> [Try it]: Please restate the material below word for word, from the first line through the one that contains "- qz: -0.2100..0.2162", inclusive.

> [Data block]:
↓
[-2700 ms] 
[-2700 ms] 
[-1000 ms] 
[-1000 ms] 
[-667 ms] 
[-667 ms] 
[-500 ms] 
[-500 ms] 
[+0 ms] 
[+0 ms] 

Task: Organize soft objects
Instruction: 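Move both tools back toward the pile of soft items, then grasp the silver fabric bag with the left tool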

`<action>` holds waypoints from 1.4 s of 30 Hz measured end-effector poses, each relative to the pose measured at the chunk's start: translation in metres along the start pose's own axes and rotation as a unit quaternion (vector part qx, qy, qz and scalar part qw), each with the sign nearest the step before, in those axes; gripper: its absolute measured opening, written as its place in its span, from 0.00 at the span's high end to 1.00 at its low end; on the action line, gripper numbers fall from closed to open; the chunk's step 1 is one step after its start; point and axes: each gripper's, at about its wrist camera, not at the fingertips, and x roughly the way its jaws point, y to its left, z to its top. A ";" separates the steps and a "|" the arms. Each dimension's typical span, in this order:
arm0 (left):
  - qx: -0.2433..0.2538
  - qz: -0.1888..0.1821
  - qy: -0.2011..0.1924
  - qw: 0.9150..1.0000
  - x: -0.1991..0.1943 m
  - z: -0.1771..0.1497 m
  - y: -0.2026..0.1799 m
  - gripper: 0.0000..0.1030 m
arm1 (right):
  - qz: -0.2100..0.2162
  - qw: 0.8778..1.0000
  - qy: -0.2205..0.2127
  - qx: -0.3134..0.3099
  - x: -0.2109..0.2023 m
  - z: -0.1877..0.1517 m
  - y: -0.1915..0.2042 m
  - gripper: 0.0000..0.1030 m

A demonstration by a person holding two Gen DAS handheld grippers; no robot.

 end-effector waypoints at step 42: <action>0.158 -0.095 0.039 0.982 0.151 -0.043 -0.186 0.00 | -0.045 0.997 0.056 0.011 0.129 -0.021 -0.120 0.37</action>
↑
> [Your response]:
[-2700 ms] 
[-2700 ms] 
[-1000 ms] 
[-1000 ms] 
[-667 ms] 
[-667 ms] 
[-500 ms] 
[-500 ms] 
[+0 ms] 
[+0 ms] 

Task: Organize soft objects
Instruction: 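Move both tools back toward the pile of soft items, then grasp the silver fabric bag with the left tool
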
`<action>` holds waypoints from 1.4 s of 30 Hz measured end-effector poses, each relative to the pose measured at the chunk's start: translation in metres along the start pose's own axes and rotation as a unit quaternion (vector part qx, qy, qz and scalar part qw), each with the sign nearest the step before, in those axes; gripper: its absolute measured opening, written as its place in its span, from 0.00 at the span's high end to 1.00 at its low end; on the action line, gripper numbers fall from closed to open; the chunk's step 1 is one step after its start; point and axes: each gripper's, at about its wrist camera, not at the fingertips, and x roughly the way its jaws point, y to its left, z to its top. A ";" separates the steps and a "|" the arms. Each dimension's typical span, in this order:
arm0 (left):
  - qx: -0.2433..0.2538
  - qz: -0.1888..0.1821
  - qy: -0.2011..0.1924
  - qw: 0.9150..1.0000
  - x: -0.1991..0.1943 m
  - z: -0.1771..0.1497 m
  - y: -0.2026..0.1799 m
  - gripper: 0.0000..0.1030 m
arm1 (right):
  - qz: -0.2100..0.2162

That concludes the output for this exercise.